MATERIALS PROVIDED.

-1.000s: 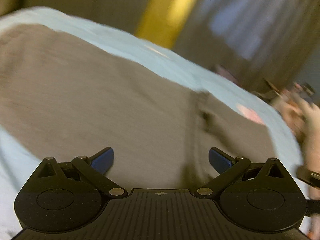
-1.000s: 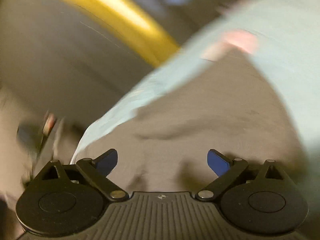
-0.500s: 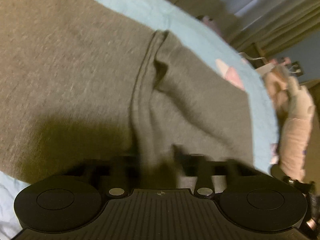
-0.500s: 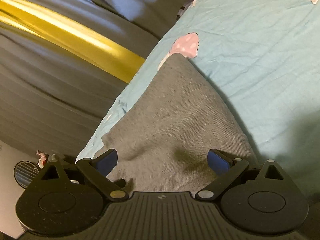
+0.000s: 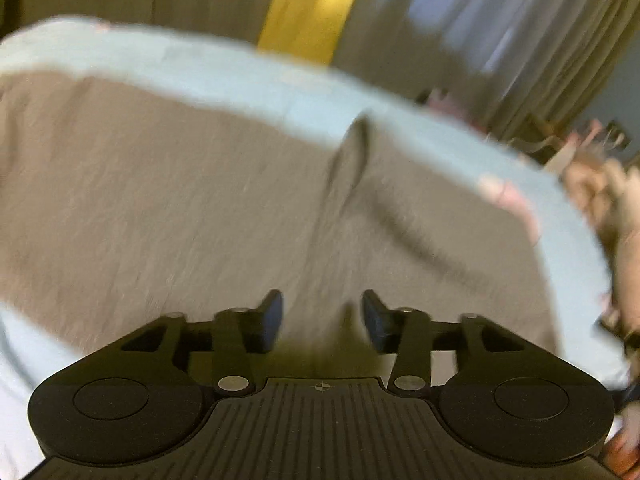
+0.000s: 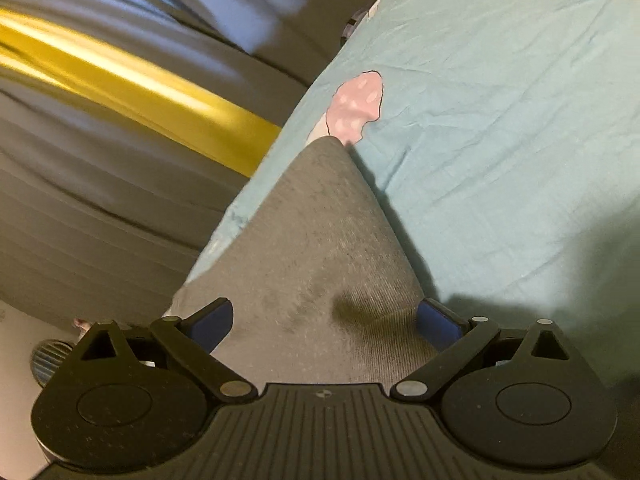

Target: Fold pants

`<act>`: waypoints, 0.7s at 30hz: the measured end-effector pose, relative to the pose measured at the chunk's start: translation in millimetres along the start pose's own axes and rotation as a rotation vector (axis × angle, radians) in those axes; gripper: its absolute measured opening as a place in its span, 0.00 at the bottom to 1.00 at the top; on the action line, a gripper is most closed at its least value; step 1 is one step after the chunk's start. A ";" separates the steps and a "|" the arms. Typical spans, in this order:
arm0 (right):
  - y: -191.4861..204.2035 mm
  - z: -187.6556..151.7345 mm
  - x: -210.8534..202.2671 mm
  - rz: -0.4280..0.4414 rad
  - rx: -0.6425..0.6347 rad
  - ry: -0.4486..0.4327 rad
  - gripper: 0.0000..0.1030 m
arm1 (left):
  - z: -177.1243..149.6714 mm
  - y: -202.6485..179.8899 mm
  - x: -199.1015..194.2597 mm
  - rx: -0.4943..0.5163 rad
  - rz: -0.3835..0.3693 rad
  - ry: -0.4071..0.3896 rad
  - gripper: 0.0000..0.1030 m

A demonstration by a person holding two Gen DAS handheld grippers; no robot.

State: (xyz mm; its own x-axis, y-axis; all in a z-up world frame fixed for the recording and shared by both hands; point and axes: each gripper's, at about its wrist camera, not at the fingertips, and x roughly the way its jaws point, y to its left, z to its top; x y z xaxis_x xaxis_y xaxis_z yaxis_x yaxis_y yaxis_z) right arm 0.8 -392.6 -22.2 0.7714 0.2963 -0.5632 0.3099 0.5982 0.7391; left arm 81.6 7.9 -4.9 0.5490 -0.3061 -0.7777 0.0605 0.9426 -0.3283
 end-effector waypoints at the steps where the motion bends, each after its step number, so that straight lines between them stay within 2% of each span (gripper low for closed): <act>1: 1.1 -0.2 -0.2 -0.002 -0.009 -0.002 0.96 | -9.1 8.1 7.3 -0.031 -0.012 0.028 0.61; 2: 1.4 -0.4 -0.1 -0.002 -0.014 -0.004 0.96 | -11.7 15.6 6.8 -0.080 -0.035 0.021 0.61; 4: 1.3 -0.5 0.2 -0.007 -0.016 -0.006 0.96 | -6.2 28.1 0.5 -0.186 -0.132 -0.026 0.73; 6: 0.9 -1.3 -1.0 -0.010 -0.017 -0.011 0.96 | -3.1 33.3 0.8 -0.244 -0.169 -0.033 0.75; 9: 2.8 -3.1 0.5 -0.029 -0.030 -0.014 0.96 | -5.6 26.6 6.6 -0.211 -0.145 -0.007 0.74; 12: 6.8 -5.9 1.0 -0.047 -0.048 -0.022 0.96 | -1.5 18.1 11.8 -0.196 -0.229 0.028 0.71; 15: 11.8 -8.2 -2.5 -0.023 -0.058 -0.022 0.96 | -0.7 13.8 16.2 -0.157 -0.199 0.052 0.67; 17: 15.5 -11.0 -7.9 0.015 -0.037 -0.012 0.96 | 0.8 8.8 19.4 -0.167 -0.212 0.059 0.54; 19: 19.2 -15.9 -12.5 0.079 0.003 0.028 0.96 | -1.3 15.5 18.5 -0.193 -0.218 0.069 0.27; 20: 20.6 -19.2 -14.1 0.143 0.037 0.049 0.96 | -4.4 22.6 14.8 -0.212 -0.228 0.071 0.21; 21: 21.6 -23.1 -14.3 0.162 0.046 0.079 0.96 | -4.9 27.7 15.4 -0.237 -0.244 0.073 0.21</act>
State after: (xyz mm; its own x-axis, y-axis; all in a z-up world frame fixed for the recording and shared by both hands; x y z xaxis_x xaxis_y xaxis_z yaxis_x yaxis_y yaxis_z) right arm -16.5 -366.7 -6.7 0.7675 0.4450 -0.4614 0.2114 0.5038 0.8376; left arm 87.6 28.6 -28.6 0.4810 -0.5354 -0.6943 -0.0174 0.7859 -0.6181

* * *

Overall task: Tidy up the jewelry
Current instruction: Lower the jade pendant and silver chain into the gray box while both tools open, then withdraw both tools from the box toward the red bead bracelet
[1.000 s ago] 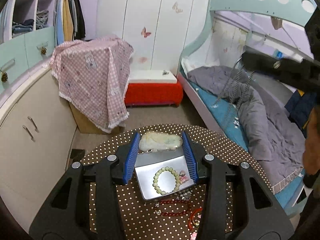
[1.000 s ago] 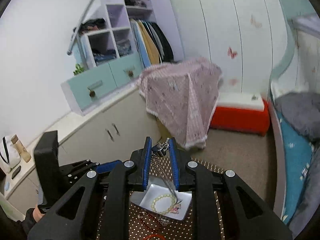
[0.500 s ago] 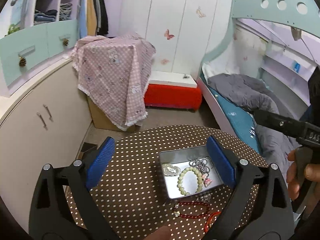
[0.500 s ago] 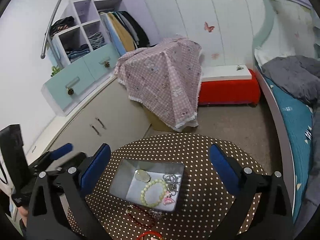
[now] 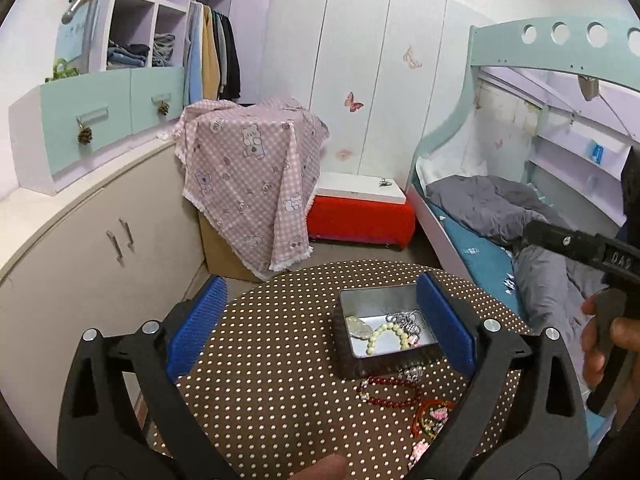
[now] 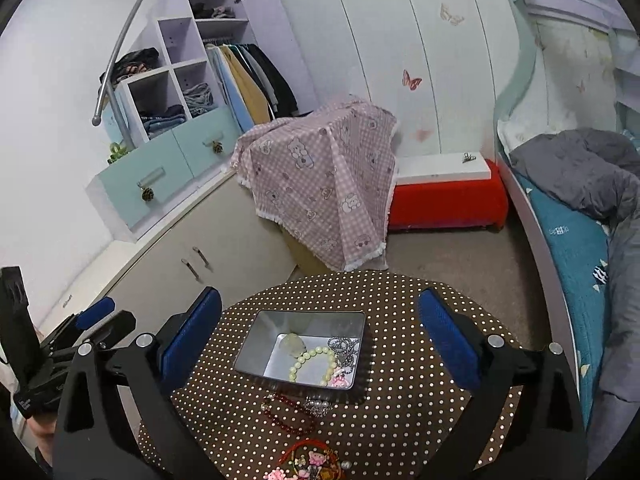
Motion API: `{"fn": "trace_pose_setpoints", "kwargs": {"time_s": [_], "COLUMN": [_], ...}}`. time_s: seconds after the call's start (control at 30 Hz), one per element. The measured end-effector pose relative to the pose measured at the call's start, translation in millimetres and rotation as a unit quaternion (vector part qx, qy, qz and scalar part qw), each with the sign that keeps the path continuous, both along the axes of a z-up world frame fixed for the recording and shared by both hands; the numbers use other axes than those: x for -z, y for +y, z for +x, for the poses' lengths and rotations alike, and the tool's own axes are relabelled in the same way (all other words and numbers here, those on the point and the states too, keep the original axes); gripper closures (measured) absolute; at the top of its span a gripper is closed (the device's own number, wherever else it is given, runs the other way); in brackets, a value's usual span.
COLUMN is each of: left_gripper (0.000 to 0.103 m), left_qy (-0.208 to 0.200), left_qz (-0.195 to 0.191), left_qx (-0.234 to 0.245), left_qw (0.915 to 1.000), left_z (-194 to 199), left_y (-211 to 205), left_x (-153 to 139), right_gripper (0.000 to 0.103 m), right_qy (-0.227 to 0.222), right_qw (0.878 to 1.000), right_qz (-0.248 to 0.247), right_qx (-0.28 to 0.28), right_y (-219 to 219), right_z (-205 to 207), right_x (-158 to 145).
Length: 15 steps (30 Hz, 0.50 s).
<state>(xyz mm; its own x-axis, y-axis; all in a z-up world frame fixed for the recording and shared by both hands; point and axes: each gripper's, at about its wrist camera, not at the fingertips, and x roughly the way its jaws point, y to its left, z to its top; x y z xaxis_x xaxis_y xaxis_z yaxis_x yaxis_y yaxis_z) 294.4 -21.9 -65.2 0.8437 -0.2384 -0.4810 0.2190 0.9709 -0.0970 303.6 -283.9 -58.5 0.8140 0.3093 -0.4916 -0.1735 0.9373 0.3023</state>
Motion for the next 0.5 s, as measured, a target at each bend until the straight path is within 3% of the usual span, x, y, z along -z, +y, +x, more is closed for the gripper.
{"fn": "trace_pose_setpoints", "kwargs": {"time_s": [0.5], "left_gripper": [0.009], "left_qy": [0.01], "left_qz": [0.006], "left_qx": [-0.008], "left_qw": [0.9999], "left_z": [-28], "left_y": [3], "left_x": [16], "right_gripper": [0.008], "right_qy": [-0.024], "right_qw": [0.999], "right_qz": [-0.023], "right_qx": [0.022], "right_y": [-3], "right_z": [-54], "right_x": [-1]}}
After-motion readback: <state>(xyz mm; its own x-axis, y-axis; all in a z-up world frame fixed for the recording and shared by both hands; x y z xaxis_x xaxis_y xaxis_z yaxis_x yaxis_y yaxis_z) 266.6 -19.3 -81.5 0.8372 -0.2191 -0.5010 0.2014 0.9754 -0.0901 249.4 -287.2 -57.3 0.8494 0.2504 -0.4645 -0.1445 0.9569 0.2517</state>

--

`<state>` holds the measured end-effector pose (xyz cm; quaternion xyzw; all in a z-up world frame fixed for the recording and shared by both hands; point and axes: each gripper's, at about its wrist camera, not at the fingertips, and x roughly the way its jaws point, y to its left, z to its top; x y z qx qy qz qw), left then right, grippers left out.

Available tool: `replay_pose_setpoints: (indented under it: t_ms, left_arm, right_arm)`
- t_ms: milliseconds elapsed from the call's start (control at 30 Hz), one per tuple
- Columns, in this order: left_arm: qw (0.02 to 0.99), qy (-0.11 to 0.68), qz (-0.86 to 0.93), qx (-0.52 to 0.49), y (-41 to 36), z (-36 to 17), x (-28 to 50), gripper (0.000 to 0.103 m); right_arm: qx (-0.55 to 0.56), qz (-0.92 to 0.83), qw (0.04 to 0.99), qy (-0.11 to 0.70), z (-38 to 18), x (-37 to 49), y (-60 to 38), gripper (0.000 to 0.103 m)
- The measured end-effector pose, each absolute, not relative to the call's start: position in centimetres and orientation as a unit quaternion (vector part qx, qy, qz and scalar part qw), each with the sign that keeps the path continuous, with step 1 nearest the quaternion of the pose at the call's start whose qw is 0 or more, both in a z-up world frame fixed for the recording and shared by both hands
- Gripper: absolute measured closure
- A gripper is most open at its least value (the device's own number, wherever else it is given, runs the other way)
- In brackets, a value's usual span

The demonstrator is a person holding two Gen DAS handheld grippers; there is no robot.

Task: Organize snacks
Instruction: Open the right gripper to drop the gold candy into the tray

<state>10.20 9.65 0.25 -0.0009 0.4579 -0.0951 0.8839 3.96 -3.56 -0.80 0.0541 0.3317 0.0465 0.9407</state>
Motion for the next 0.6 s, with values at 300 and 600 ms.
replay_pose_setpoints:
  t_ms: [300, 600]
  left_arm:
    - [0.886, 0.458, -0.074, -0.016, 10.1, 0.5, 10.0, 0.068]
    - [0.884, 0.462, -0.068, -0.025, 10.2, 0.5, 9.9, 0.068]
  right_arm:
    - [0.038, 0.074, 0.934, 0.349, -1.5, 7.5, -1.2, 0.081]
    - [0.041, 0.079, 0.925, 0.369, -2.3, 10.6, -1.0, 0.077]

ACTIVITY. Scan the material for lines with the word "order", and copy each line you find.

EXERCISE RESPONSE.
`<act>`: waypoints, 0.7s at 30hz: the measured end-effector pose, relative to the pose measured at the chunk's start: translation in millimetres along the start pose's own axes and rotation as a rotation vector (axis × angle, radians) in those axes; gripper: its absolute measured opening as a place in its span, 0.00 at the bottom to 1.00 at the top; on the action line, a gripper is most closed at its least value; step 1 is one step after the chunk's start. A ";" separates the steps and a "|" the arms. Typical spans, in this order:
- Columns, in this order: left_arm: qw (0.02 to 0.99), qy (-0.11 to 0.68), qz (-0.86 to 0.93), qx (-0.52 to 0.49), y (-41 to 36), z (-36 to 17), x (-28 to 50), gripper (0.000 to 0.103 m); right_arm: qx (-0.55 to 0.56), qz (-0.92 to 0.83), qw (0.04 to 0.99), qy (-0.11 to 0.70), z (-38 to 18), x (-37 to 49), y (-60 to 38), gripper (0.000 to 0.103 m)

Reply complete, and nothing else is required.